The higher the film’s ISO, the less light will be needed to properly expose a picture. This comes at the tradeoff of increased film grain.
It can be problematic to handhold the EL2 with ISO 100 or slower films (ISO 25, ISO 50, etc). This is due to the fact that without full sun, the exposure times are going to take longer than what you can handhold without creating motion blur.
To get around motion blur you will need to use a fast lens, flash, and/or tripod. The extra equipment might not be needed if you decide to use a faster ISO 400 or ISO 800 film.
As a quick note, the ISO selection knob is listed as ASA on the Nikon EL2. The move to using ISO from ASA (American Standards Association) came after the creation of the International Standards Organization (ISO).
Latitude is the range of stops a film can be overexposed while producing satisfactory photographs. Professional film emulsions have a greater latitude to go along with a slightly increased cost.
Negative film has a greater amount of latitude compared to slide film. That is a reason it’s perceived as difficult to use.
The range between the brightest and darkest details of a photograph is referred to as dynamic range.

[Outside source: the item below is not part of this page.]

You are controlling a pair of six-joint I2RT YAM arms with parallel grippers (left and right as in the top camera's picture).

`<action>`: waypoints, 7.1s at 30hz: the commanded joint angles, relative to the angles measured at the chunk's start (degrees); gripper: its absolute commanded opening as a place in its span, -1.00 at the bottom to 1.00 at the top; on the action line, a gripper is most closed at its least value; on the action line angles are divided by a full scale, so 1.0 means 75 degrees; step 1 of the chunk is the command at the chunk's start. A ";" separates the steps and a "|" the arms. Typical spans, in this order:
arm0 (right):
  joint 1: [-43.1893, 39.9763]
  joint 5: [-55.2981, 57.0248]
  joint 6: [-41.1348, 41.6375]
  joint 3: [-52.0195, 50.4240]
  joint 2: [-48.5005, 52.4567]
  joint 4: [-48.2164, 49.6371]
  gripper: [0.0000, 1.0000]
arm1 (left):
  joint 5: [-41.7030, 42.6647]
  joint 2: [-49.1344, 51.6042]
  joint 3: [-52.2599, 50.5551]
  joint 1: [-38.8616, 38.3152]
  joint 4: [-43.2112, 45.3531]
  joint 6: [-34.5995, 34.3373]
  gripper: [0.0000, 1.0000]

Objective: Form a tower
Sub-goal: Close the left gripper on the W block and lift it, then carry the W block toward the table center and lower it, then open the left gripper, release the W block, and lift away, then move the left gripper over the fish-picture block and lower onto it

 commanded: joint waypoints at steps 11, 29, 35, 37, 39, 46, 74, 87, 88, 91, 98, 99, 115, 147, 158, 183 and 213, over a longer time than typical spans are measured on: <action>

Parts of a picture that are not in this range will appear as totally white overexposed highlights or solid black underexposed shadows.
When working in a variety or quickly changing lighting situations, films with a bigger dynamic range are a better choice.
- Digital cameras 14+ stops
- Negative film up to 13 stops
- Slide film 6-8 stops
Slide film is considered to be hard to shoot because of the limited dynamic range. A great time to try it would be during the golden hour.
35mm film that is sold in canisters is used by the Nikon EL2. In addition, it is the most popular film format and is on occasion described as 135 film.
120 or 220 film, used with medium format cameras, is the only other film format you are probably going to come across}.
Swapping the film stock you are working with will transform the look of your images. This is an example of the terrific things about film.
DX Coded Film
Nearly all commercially available 35mm film offered at this time has DX encoding. This lets cameras to automatically detect and set the ISO of the film canister put in the camera.
ISO (ASA) on the Nikon EL2 is required to be manually selected. Which means that DX-coding doesn’t do anything.
Nikon EL2 Resources
Where to Get Film Developed?
There are just a few possibilities for where to process 35mm film. For a more comprehensive explanation of the choices see my guide on Where to Develop Film.
WARNING: Pharmacies and big box stores have stopped developing film on site. They mail film away to be processed by a 3rd party. Consequently, you will not get your processed negatives back.
- Develop Film at Home
- Use a Local Photography Lab
- Use a Mail Order Photo Lab
- Pharmacy or Big Box Store
The most straightforward solution and the method I would suggest using if you are just getting started using film is to mail your film to a lab to be developed and scanned. If you regularly shoot film, this may be a drawback since it can get very expensive.
There are two activities that can be done to limit the expenses involved in using film, if you are going through a medium to high volume of film.
Bulk Loading Film
Ordering a roll of 100 feet of film and manually loading in into canisters yourself is considered one of the ideal options to save money.
After you are done, you’ll find yourself with typically around 18 canisters of 36 exposures. Depending on the film you are likely to save 20%-30%.
Keep in mind that you’re only going to be able to buy bulk rolls of black and white film. This is due to black & white film is a lot easier and more cost-effective to process at home.
Home Developing and Scanning
It is possible to develop and digitize film at home. It’s a smart option to cut costs so you can shoot more film with your Nikon EL2.
Black & white film is by far the least difficult to process. Temperature and development times are both not as essential to get correct with black and white films as they are for slide or color negative.